Kemajuan dan analisis ekonomi produksi hidrogen melalui elektrolisis oksida padat
Elektroliser oksida padat (SOE) menggunakan uap air bersuhu tinggi (600 ~ 900°C) untuk elektrolisis, yang lebih efisien daripada elektroliser alkali dan elektroliser PEM. Pada tahun 1960-an, Amerika Serikat dan Jerman mulai melakukan penelitian terhadap BUMN uap air bersuhu tinggi. Prinsip kerja elektroliser BUMN ditunjukkan pada Gambar 4. Hidrogen daur ulang dan uap air masuk ke sistem reaksi dari anoda. Uap air dielektrolisis menjadi hidrogen di katoda. O2 yang dihasilkan oleh katoda bergerak melalui elektrolit padat ke anoda, di mana ia bergabung kembali membentuk oksigen dan melepaskan elektron.
Tidak seperti sel elektrolitik membran alkali dan penukar proton, elektroda SOE bereaksi dengan kontak uap air dan menghadapi tantangan untuk memaksimalkan area antarmuka antara elektroda dan kontak uap air. Oleh karena itu, elektroda BUMN umumnya memiliki struktur berpori. Tujuan elektrolisis uap air adalah untuk mengurangi intensitas energi dan mengurangi biaya pengoperasian elektrolisis air cair konvensional. Faktanya, meskipun kebutuhan energi total untuk reaksi dekomposisi air sedikit meningkat seiring dengan peningkatan suhu, kebutuhan energi listrik menurun secara signifikan. Ketika suhu elektrolit meningkat, sebagian energi yang dibutuhkan disuplai sebagai panas. BUMN tersebut mampu memproduksi hidrogen dengan adanya sumber panas bersuhu tinggi. Karena reaktor nuklir berpendingin gas bersuhu tinggi dapat dipanaskan hingga 950°C, energi nuklir dapat digunakan sebagai sumber energi bagi BUMN. Pada saat yang sama, penelitian menunjukkan bahwa energi terbarukan seperti energi panas bumi juga berpotensi sebagai sumber panas elektrolisis uap. Pengoperasian pada suhu tinggi dapat mengurangi voltase baterai dan meningkatkan laju reaksi, namun hal ini juga menghadapi tantangan stabilitas termal dan penyegelan material. Selain itu, gas yang dihasilkan oleh katoda merupakan campuran hidrogen, yang perlu dipisahkan dan dimurnikan lebih lanjut, sehingga meningkatkan biaya dibandingkan dengan elektrolisis air cair konvensional. Penggunaan keramik penghantar proton, seperti strontium zirkonat, mengurangi biaya BUMN. Strontium zirkonat menunjukkan konduktivitas proton yang sangat baik pada suhu sekitar 700°C, dan kondusif bagi katoda untuk menghasilkan hidrogen dengan kemurnian tinggi, sehingga menyederhanakan perangkat elektrolisis uap.
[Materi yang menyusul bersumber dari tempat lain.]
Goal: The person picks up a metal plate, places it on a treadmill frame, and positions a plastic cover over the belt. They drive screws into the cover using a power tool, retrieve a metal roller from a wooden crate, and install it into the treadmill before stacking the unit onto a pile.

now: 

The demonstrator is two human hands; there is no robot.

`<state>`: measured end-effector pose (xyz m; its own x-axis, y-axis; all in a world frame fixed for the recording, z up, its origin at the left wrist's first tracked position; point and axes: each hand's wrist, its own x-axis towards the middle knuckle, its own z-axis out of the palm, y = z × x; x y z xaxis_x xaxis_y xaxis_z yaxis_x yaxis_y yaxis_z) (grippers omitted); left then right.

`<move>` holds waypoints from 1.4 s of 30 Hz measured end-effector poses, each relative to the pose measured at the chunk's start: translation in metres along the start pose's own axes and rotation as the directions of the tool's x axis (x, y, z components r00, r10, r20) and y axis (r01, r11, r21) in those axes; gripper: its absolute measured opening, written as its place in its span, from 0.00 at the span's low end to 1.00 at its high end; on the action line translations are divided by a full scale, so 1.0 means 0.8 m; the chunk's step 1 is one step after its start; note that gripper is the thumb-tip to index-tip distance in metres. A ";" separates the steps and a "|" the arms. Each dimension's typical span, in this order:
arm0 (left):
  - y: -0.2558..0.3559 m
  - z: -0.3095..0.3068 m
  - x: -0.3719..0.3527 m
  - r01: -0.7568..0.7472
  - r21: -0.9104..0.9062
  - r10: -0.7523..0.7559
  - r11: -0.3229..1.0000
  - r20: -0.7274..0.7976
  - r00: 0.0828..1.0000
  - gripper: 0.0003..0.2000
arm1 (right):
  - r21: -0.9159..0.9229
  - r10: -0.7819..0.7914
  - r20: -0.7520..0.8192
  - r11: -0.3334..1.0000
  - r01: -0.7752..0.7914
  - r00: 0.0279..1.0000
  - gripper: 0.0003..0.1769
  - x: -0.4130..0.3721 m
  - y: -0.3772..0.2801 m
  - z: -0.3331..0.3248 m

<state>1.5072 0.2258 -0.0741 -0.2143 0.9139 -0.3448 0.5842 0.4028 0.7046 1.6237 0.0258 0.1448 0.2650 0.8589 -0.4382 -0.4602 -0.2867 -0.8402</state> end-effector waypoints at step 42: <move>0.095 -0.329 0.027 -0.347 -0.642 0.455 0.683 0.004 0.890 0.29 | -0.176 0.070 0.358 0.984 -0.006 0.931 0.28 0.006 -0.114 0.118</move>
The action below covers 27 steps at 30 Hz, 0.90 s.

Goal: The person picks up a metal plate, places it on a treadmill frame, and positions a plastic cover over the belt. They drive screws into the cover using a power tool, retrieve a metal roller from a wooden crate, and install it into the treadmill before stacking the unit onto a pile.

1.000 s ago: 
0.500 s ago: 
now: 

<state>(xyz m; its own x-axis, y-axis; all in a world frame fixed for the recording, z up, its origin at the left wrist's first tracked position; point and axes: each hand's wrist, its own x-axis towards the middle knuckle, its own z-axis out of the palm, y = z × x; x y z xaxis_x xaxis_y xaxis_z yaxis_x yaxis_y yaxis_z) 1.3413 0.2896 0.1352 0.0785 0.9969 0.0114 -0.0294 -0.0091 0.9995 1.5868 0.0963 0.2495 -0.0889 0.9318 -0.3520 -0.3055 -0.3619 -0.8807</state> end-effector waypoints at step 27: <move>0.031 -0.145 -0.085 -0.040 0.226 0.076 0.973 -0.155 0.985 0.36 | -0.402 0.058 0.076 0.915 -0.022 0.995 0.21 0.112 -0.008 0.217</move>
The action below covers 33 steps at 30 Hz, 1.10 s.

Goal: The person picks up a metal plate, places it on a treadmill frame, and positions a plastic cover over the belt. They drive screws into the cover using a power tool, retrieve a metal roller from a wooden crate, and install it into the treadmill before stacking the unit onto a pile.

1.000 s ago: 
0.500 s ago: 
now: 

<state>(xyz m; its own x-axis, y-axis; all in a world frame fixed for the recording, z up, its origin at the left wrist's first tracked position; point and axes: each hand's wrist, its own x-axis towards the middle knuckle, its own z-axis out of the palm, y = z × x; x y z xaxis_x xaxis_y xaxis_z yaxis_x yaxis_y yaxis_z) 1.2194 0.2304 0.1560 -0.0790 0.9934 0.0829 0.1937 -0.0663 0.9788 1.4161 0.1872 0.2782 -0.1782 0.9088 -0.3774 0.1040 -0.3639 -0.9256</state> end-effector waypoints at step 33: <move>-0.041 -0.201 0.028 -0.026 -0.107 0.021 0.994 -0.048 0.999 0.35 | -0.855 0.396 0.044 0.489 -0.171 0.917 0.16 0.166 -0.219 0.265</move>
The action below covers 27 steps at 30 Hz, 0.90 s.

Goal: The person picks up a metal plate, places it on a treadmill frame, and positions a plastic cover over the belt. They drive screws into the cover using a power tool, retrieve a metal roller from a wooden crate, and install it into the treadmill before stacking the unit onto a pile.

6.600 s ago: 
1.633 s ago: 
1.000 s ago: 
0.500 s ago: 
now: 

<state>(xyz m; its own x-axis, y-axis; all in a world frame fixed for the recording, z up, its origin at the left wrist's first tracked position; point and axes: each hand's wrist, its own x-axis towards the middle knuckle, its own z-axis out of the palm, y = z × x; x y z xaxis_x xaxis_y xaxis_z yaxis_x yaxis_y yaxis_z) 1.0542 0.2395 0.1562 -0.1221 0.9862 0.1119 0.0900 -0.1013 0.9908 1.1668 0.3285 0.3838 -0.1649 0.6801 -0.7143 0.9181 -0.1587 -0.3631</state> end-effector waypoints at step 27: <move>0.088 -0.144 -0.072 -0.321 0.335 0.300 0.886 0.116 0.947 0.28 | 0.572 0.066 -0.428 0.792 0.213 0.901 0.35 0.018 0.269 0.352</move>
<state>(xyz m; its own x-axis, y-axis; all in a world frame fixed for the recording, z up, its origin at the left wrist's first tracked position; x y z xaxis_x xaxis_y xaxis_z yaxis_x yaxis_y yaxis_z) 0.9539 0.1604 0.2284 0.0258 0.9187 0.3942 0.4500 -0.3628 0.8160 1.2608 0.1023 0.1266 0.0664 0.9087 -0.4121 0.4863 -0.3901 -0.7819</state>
Yan dkk. [6] melaporkan bahwa tabung keramik zirkonia yang distabilkan oleh kalsium oksida digunakan sebagai SOE struktur pendukung, permukaan luar dilapisi dengan lantanum perovskit berpori tipis (kurang dari 0,25 mm) sebagai anoda, dan cermet kalsium oksida stabil Ni/Y2O3 sebagai katoda. Pada daya input 1000°C, 0,4A/cm2, dan 39,3W, kapasitas produksi hidrogen unit ini adalah 17,6NL/jam. Kerugian dari SOE adalah tegangan lebih akibat rugi-rugi ohm tinggi yang biasa terjadi pada interkoneksi antar sel, dan konsentrasi tegangan lebih tinggi akibat keterbatasan transpor difusi uap. Dalam beberapa tahun terakhir, sel elektrolitik planar telah menarik banyak perhatian [7-8]. Berbeda dengan sel tubular, sel datar membuat manufaktur lebih kompak dan meningkatkan efisiensi produksi hidrogen [6]. Saat ini, kendala utama penerapan BUMN di industri adalah stabilitas sel elektrolitik dalam jangka panjang [8], dan masalah penuaan dan penonaktifan elektroda dapat terjadi.